## Work request
Lines in the following data that contain the string "panel" are to be counted. Report only their number.

Stored dataset items
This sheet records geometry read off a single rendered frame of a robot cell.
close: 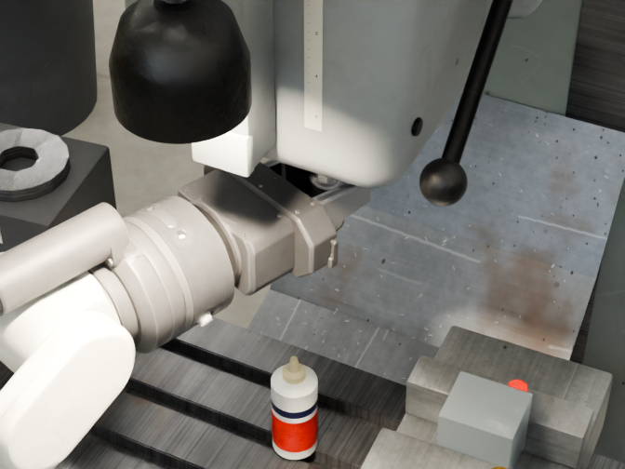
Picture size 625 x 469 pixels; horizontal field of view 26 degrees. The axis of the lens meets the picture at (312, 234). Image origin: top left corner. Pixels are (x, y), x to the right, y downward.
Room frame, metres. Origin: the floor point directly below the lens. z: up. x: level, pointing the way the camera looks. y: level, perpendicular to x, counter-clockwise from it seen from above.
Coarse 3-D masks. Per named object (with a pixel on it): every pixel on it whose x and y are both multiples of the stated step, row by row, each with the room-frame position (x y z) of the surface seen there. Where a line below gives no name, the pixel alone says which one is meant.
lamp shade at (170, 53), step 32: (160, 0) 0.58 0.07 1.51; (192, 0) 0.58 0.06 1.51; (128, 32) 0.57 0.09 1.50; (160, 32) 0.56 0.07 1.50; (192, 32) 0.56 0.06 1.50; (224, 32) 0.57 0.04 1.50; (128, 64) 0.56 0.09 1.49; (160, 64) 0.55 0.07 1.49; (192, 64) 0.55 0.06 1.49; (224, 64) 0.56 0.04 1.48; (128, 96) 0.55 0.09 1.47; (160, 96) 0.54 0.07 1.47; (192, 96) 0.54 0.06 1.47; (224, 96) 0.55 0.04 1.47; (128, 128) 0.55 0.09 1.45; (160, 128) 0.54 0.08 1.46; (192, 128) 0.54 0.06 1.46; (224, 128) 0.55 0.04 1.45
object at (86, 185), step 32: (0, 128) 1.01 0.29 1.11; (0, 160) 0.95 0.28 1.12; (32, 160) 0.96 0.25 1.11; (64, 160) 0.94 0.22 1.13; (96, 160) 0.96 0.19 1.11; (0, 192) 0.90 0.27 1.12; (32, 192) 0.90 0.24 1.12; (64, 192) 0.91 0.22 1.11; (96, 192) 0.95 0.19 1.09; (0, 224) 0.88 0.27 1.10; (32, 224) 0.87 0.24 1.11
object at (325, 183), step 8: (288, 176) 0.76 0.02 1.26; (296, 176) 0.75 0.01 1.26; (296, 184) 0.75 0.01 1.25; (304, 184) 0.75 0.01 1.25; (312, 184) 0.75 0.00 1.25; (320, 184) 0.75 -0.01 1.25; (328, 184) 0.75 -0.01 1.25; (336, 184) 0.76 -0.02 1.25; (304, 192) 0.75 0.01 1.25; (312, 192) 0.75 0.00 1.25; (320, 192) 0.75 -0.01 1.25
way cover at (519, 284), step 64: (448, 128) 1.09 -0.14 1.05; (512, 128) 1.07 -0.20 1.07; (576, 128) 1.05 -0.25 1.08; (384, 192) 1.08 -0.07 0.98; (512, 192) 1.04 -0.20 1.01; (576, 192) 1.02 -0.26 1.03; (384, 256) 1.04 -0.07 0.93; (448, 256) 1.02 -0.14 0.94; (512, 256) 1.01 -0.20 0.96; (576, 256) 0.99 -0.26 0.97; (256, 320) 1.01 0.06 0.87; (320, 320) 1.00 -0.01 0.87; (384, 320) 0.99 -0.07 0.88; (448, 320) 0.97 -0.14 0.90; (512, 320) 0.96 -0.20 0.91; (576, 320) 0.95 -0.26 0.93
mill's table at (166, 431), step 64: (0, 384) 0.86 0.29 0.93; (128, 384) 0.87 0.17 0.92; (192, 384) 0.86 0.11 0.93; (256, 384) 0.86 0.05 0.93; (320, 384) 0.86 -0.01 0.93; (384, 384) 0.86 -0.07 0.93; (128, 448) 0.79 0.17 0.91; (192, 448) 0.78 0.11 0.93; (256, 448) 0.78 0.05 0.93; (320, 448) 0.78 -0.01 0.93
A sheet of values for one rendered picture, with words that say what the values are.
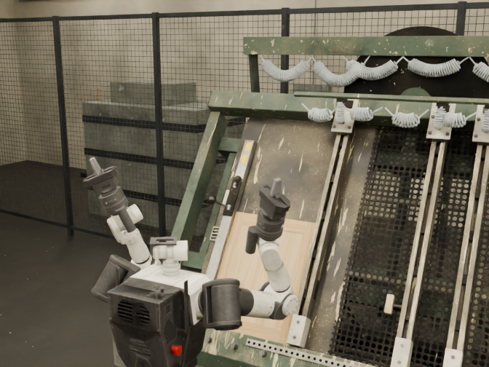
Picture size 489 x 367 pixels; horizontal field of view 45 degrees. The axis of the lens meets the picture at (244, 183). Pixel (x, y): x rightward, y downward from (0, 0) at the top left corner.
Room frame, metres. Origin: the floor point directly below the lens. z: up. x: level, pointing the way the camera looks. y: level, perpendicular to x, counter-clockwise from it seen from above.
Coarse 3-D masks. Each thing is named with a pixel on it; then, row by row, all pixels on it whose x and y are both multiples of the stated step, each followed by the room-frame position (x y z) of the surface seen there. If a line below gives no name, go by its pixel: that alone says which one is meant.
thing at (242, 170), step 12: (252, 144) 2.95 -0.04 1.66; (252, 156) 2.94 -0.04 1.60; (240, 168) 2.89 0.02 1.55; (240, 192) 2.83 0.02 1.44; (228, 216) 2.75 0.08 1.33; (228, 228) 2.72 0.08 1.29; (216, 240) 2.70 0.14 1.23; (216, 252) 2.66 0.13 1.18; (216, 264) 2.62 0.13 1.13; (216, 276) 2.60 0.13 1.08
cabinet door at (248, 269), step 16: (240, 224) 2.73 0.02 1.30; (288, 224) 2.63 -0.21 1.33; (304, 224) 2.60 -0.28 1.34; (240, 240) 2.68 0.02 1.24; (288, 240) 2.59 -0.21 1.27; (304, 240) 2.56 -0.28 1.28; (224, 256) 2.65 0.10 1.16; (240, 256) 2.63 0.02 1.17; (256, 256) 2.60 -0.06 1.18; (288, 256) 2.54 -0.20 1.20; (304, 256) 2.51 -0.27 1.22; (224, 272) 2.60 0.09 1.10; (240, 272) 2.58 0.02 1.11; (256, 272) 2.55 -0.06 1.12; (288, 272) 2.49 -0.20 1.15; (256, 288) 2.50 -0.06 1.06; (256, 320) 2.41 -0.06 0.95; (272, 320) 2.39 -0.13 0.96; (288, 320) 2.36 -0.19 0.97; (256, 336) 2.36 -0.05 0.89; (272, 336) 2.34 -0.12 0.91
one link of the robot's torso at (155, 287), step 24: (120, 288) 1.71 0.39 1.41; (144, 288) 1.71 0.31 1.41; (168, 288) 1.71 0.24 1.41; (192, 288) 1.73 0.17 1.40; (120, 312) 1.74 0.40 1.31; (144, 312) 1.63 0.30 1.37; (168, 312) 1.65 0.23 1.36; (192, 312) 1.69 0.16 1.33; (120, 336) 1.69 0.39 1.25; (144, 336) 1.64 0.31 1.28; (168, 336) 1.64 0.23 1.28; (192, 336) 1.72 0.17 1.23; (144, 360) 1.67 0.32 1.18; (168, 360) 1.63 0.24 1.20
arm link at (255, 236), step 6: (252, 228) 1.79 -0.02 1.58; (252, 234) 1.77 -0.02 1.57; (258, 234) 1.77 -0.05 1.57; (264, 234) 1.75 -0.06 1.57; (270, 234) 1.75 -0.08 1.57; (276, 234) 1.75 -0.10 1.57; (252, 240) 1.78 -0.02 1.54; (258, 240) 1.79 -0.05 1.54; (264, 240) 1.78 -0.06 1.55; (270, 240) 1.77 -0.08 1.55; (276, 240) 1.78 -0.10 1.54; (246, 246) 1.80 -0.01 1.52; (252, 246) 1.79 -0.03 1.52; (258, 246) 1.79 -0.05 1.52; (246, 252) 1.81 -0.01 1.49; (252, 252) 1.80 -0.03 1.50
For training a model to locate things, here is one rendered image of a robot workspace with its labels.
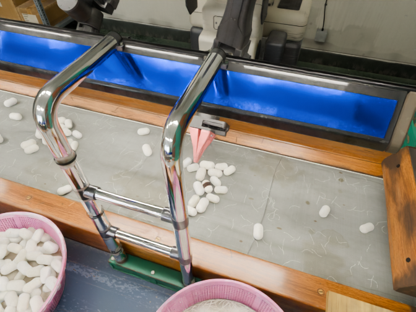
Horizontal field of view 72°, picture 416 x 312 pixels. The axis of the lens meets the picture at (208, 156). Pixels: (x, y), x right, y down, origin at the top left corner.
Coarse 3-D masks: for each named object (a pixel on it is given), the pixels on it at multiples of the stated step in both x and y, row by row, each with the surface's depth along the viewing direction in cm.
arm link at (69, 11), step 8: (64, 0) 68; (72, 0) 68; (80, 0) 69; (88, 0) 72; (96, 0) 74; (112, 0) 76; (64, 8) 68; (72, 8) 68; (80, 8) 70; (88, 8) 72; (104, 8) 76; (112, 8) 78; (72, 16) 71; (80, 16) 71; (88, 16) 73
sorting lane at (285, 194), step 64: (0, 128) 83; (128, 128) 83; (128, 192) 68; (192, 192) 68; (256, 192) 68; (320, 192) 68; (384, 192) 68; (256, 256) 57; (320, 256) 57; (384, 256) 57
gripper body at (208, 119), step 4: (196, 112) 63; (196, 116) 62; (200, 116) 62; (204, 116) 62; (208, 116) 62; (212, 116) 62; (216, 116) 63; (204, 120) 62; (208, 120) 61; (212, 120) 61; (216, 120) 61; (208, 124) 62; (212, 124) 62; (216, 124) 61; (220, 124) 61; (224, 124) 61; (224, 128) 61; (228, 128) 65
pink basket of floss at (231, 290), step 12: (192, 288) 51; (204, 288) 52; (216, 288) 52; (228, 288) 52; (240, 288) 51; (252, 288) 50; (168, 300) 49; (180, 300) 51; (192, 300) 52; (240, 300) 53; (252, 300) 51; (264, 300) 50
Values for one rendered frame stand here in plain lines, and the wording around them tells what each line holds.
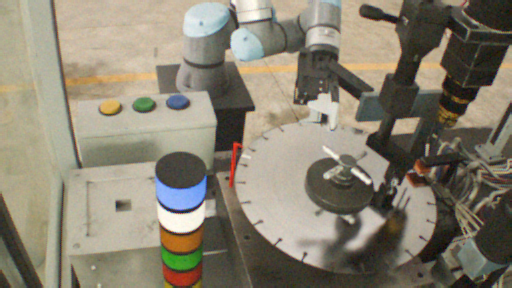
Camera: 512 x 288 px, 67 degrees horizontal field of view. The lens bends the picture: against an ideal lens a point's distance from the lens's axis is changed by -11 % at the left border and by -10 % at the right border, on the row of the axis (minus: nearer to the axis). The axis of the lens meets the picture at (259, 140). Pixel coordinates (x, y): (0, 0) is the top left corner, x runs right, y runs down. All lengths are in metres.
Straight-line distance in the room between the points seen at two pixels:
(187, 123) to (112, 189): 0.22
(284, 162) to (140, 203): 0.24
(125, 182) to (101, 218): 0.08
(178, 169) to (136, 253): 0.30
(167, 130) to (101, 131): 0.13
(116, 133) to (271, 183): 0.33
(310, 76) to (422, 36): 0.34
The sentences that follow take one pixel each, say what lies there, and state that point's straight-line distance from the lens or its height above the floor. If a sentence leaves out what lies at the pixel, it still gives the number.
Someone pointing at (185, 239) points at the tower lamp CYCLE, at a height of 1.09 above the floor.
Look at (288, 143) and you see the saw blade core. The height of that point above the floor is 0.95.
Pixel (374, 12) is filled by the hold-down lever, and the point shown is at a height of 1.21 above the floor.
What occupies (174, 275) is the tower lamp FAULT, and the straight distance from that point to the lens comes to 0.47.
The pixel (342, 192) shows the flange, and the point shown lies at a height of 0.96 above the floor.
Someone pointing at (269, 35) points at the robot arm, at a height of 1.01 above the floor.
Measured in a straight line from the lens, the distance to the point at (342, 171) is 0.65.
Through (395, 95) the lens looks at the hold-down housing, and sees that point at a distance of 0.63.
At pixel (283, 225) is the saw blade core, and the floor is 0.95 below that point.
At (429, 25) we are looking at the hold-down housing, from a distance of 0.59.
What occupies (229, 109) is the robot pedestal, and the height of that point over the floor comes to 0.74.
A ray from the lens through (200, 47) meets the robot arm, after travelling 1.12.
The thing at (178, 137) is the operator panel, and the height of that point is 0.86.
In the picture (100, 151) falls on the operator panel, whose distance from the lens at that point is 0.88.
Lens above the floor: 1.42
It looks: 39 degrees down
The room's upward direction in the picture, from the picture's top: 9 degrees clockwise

## Exercise solution
2